Through its participation in high-level forums, the Group highlighted the evolving role of insurance: not only as a mechanism to absorb shocks, but as a lever to anticipate and reduce them.
Setting the direction of climate action
Held in London from June 20th to 28th, LCAW gathered over 75,000 participants across more than 1,000 events, bringing together institutions, businesses, and experts to accelerate the transition to a net-zero and resilient future.
In 2026, resilience moved to the centre of the debate, with a strong focus on implementation. Generali contributed through its participation in key moments such as the Climate Innovation Forum and the UNEP FI Global Round Table.
Resilience by design
Generali’s contribution addressed a structural gap: resilience is widely recognised, but still not systematically embedded into economic and financial systems.
Speaking across two high-level panels, Generali Chief Sustainability Officer Lucia Silva focused on what is needed to close this gap.
Embedding resilience into decision-making
At the Climate Innovation Forum panel, “Resilient by Design: Embedding Resilience at the Heart of Climate Action,” Silva underscored the critical link between ambition and execution: it is not enough to better understand risks; they must also be fully integrated into business and investment decisions.
Resilience is still too often treated as a downstream adjustment rather than a design principle. This also means recognising that resilience is not only a technical or financial challenge, but a societal one: while climate adaptation is crucial, it cannot be effective without strong, inclusive and adaptable societies able to support and sustain it.
Closing this gap requires a more integrated approach, bringing together data, prevention and collaboration across stakeholders. Existing models such as SME risk tools and public-private partnerships demonstrate how integrating these elements can reduce exposure and improve long-term outcomes.
This approach is reflected in initiatives like SME EnterPRIZE, which promotes a culture of sustainability among European small and medium-sized enterprises to strengthen their resilience, while promoting a broader culture of risk awareness.
The challenge now is scale - embedding resilience into financial decision-making and aligning incentives to reward both decarbonisation and risk reduction.
Financing resilience, not just growth
At the UNEP FI Global Round Table panel “From Risk to Resilience: Financing the Future,” the focus shifted to capital allocation. Silva stressed that financing the transition must go beyond supporting growth or decarbonization, to enable adaptation and long-term resilience.
This shift is expanding the role of insurers, from pricing risk to helping reduce it through data, innovation and partnerships.
This includes collaboration with international organisations such as the United Nations Development Programme (UNDP), alongside broader engagement with institutions like the Insurance Development Forum and UNIDO.
Turning resilience into action: Generali’s Climate Hub
Francesca Monti, Group Head of the Generali Climate Hub, focused on how this shift is already taking shape in practice.
Climate risk is no longer a forward-looking scenario, but a present and structural challenge.
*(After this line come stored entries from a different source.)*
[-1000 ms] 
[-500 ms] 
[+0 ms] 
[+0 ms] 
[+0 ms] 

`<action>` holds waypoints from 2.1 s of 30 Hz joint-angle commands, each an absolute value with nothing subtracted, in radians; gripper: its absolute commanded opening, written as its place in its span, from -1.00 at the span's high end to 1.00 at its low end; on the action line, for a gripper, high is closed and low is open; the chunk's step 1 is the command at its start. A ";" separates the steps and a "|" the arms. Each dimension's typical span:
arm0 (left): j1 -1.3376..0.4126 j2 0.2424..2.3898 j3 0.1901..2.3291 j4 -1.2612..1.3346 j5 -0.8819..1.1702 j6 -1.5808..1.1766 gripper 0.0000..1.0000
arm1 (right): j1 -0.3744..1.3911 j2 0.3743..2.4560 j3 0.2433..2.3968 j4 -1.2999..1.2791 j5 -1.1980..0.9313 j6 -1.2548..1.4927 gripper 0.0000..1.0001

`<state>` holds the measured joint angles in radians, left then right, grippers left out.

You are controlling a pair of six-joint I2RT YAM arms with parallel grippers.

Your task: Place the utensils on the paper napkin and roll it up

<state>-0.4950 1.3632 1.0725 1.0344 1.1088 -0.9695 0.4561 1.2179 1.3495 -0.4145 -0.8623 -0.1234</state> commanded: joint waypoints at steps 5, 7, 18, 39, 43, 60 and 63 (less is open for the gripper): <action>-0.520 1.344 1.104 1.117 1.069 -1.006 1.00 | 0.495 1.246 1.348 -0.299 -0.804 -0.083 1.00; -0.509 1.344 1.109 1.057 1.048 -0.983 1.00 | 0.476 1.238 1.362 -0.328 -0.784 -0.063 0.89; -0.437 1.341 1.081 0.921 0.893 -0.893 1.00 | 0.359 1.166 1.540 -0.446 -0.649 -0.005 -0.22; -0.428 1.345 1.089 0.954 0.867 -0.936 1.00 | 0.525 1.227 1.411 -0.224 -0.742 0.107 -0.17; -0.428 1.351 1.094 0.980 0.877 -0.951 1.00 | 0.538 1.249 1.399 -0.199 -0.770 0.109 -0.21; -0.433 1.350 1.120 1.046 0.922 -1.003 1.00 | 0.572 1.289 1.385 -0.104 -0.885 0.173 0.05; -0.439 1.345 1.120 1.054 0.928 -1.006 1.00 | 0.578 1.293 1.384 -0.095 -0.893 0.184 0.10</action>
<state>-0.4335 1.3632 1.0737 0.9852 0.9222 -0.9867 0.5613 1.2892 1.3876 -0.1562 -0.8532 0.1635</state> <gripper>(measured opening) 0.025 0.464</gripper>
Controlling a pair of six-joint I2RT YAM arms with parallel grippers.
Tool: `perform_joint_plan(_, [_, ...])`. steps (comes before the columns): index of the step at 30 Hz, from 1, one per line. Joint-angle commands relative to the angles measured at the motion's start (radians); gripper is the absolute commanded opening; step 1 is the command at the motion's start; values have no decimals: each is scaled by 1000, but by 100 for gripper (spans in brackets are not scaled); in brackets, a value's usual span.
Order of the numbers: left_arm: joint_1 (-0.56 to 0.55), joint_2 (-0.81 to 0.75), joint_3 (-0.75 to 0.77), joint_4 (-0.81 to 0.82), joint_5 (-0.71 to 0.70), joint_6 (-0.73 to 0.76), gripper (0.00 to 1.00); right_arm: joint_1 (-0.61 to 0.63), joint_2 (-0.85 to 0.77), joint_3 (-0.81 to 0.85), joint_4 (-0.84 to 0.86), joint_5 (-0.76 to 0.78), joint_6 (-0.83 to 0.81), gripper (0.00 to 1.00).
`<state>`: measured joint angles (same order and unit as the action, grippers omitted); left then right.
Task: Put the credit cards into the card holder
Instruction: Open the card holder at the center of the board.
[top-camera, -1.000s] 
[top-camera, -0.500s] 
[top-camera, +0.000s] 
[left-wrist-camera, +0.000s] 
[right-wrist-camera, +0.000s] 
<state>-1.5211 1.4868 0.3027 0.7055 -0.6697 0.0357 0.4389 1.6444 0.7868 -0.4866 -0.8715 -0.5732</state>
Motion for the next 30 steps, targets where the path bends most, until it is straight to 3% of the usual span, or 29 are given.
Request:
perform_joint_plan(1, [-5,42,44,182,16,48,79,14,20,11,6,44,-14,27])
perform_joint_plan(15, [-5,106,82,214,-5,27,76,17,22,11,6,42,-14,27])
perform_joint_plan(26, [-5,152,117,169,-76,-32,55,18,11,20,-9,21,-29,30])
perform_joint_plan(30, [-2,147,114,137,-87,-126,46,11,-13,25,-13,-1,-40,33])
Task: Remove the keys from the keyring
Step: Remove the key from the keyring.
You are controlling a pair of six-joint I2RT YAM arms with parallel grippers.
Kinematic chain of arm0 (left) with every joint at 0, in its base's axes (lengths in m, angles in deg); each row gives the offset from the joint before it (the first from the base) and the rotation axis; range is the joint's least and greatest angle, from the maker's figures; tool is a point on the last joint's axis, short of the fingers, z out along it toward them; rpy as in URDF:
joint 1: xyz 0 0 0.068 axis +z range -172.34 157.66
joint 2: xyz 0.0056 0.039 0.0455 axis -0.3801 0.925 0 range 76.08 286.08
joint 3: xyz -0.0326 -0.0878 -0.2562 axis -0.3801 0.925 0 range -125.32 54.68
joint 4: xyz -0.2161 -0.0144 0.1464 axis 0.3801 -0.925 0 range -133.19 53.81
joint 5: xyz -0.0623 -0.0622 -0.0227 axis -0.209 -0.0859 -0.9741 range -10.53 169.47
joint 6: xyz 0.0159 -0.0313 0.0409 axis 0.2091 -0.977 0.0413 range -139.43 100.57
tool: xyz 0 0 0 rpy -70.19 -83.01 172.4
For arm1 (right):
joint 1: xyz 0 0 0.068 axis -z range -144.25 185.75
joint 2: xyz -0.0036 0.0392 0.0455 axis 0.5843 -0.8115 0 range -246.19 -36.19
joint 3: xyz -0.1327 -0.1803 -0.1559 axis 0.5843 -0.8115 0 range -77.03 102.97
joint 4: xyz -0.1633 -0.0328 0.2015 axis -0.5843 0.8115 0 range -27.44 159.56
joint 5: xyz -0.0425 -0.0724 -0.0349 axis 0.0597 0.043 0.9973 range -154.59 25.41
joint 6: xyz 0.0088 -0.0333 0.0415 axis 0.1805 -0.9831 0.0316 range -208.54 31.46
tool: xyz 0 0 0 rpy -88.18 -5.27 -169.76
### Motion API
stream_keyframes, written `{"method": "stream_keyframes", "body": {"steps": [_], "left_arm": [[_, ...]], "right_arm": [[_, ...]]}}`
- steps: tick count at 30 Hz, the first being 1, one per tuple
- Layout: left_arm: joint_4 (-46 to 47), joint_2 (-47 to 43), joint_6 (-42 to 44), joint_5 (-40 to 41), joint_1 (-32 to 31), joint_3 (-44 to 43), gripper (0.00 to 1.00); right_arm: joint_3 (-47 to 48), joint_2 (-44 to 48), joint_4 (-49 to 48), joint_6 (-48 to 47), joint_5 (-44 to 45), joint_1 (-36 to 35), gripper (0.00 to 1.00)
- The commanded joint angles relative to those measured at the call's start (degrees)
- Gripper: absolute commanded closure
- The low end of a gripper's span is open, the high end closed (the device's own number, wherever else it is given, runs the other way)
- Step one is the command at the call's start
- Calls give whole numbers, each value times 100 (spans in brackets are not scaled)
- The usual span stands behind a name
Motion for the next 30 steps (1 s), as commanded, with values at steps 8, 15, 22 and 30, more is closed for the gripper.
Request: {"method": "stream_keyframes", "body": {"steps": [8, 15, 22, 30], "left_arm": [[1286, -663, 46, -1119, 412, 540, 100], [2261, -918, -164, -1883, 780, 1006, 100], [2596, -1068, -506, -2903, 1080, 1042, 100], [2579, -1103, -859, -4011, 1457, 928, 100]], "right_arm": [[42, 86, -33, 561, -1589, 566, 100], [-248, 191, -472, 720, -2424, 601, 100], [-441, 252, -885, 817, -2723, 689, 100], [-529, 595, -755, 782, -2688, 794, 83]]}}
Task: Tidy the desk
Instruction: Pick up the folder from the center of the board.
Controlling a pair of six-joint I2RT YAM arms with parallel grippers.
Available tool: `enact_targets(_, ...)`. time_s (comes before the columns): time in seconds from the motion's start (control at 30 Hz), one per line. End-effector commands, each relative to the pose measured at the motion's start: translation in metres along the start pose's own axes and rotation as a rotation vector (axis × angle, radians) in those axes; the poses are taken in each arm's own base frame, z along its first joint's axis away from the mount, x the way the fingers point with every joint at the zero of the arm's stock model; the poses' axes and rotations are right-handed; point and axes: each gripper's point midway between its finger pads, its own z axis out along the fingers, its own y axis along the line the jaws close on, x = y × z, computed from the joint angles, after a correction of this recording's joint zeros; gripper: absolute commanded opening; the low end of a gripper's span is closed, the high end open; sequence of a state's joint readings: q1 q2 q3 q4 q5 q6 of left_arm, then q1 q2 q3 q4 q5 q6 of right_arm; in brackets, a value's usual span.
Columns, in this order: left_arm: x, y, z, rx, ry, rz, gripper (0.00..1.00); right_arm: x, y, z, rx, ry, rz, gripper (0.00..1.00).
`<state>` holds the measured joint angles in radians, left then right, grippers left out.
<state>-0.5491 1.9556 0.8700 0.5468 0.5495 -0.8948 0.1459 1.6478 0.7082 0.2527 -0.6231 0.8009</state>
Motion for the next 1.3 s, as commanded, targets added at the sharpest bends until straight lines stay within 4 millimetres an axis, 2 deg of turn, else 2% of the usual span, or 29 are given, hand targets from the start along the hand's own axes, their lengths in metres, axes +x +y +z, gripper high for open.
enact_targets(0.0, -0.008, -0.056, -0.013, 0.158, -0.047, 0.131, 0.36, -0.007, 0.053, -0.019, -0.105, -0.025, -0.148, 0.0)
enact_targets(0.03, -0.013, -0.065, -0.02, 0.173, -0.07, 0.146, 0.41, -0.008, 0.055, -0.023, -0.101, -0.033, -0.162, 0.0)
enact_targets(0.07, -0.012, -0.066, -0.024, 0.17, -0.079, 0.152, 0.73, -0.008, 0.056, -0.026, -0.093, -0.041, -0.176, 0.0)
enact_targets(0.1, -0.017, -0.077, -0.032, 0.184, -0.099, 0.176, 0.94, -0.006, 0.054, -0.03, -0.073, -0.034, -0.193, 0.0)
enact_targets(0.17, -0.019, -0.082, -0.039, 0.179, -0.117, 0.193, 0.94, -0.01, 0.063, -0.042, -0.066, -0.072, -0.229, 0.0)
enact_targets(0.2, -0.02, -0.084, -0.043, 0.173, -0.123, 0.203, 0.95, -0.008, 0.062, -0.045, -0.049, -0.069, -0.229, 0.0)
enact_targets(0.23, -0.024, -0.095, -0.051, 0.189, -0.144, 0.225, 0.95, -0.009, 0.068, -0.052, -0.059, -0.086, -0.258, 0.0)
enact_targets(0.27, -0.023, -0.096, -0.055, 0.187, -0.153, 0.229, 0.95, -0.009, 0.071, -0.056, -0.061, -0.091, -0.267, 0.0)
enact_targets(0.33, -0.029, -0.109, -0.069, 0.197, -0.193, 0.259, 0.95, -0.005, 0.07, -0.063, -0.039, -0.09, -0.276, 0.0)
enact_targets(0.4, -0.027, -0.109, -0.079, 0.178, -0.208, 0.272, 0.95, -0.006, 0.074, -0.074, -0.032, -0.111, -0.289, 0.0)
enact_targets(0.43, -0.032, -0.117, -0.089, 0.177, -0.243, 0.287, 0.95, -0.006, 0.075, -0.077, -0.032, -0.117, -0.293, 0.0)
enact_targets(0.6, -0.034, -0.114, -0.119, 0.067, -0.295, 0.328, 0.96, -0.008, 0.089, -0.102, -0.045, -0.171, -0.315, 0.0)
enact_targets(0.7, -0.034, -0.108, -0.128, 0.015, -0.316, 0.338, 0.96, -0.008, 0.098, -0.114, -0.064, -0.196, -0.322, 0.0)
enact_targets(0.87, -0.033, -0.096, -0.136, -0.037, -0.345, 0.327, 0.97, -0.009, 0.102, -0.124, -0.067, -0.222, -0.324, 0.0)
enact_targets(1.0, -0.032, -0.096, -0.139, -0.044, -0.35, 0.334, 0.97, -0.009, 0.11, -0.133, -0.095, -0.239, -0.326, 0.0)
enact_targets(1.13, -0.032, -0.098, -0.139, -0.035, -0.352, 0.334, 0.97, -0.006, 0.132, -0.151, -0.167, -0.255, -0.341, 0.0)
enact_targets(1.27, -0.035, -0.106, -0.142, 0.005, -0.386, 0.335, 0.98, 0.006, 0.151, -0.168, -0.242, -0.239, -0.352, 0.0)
In this context, insurers are expected to go beyond risk transfer and turn risk knowledge into actionable decisions. This is the role of Generali’s Climate Hub, which centralises climate expertise to assess exposure, model risks and support loss prevention strategies.
This is possible thanks to three enablers: data analysis, risk assessment and partnerships, reflecting how the Climate Hub translates knowledge into action.
Advances in data and AI are accelerating this process, enabling more granular risk assessment (from portfolio level down to individual assets) while improving underwriting and claims management.
From modelling to prevention
The next step is acting on this knowledge: reducing exposure before losses occur.
Concrete examples include tools like Geoya, the climate risk prevention platform that translates risk data into targeted mitigation measures at property level.
Partnerships to scale impact
Scaling this approach requires collaboration across sectors. Monti pointed to partnerships such as the one with the European Centre for Medium-Range Weather Forecasts (ECMWF), which combines advanced climate data with insurance expertise to improve risk understanding and support more effective decision-making.
The direction is clear: insurers are increasingly contributing to prevention and resilience, not only to post-event protection.
Where the transition becomes real
What emerged from London Climate Action Week 2026 is that resilience can no longer be treated as an add-on to the transition: it is becoming a condition for the transition itself.
For Generali, this means working on two fronts: contributing to frameworks and incentives that embed resilience into decision making, while translating risk knowledge into concrete tools, data and solutions for the real economy.
Connecting these two levels - strategy and execution - is where this evolution in the role of insurers becomes tangible. Not only to protect against risk, but to help shape how risk is understood, managed and ultimately reduced.
This is where the transition moves from ambition to reality.